*How to complete this task*.
Whenever "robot" appears in a line of the entries below, that line counts; give the total only.

#### Data extract ####

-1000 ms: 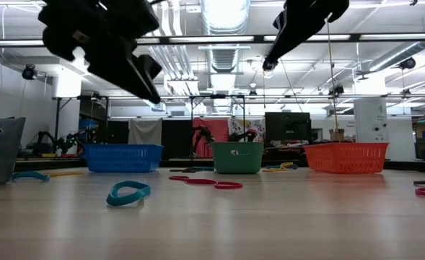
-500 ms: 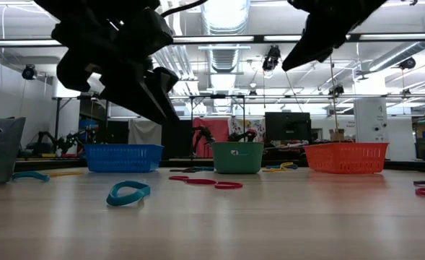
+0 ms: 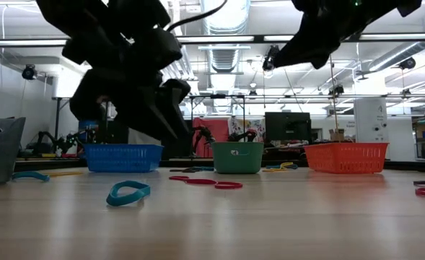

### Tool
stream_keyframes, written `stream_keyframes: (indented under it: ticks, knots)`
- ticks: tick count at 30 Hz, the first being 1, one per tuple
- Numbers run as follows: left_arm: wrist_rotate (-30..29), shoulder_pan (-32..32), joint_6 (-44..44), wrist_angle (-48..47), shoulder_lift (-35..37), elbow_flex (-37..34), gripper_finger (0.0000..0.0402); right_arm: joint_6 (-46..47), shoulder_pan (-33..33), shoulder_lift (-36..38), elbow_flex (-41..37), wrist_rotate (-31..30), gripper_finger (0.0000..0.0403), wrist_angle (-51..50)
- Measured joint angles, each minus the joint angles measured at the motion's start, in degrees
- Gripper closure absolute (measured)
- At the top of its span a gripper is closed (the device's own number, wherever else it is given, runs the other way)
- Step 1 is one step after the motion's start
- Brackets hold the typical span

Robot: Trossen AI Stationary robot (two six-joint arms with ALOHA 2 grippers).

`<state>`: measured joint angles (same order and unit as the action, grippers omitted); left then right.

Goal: Sort rubber bands into baskets
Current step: Put the left red rubber band into the orange bin

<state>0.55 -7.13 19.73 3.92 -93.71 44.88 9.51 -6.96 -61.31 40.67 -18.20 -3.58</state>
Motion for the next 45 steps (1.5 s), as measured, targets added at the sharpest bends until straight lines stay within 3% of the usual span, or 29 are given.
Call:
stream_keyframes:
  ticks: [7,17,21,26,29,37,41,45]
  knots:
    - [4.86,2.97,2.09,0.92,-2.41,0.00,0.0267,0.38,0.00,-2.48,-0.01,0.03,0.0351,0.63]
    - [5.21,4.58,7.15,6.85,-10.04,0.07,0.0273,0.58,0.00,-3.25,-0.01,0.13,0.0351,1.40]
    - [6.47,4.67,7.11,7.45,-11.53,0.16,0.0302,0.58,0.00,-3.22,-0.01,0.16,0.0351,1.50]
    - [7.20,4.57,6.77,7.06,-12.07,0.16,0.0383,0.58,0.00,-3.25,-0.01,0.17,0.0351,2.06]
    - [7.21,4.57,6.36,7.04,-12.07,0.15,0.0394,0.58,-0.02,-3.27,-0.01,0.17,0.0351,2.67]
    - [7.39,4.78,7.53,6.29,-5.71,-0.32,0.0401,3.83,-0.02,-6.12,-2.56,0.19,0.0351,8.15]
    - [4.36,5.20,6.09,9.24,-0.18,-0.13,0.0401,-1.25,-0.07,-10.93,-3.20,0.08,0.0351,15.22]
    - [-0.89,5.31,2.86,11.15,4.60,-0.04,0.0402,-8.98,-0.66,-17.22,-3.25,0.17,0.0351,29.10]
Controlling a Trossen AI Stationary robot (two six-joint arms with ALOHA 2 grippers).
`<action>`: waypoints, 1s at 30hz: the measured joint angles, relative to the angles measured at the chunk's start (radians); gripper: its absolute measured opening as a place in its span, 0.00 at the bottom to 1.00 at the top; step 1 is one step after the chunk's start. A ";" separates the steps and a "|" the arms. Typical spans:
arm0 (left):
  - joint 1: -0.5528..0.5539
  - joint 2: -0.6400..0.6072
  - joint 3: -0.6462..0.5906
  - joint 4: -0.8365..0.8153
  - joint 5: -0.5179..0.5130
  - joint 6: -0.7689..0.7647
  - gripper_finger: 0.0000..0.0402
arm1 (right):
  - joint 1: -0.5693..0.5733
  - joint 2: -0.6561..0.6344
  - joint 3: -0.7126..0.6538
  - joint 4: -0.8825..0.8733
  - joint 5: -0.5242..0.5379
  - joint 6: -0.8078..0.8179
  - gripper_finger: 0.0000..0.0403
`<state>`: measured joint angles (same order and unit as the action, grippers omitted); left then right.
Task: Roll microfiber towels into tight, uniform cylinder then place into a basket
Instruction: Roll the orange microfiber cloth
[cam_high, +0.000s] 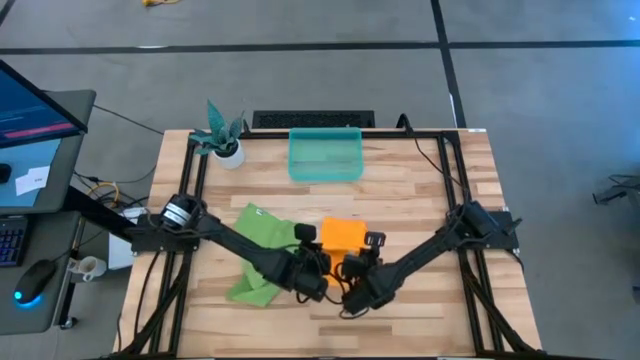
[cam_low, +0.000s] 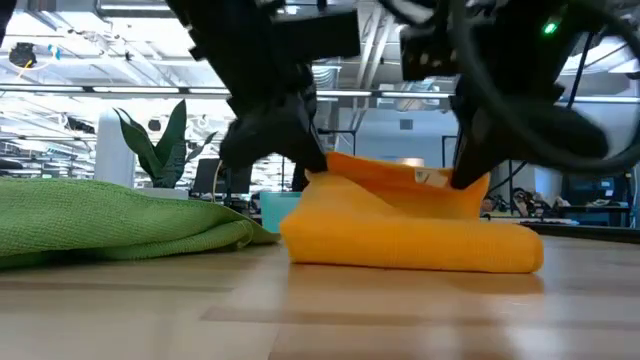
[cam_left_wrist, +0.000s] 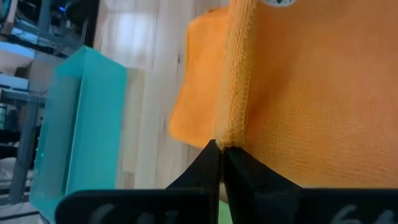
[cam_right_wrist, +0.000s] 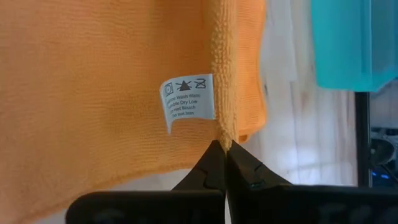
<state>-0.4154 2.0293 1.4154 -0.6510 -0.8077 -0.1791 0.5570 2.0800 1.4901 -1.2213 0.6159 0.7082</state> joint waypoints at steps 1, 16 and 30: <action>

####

*Result for this exercise*.
2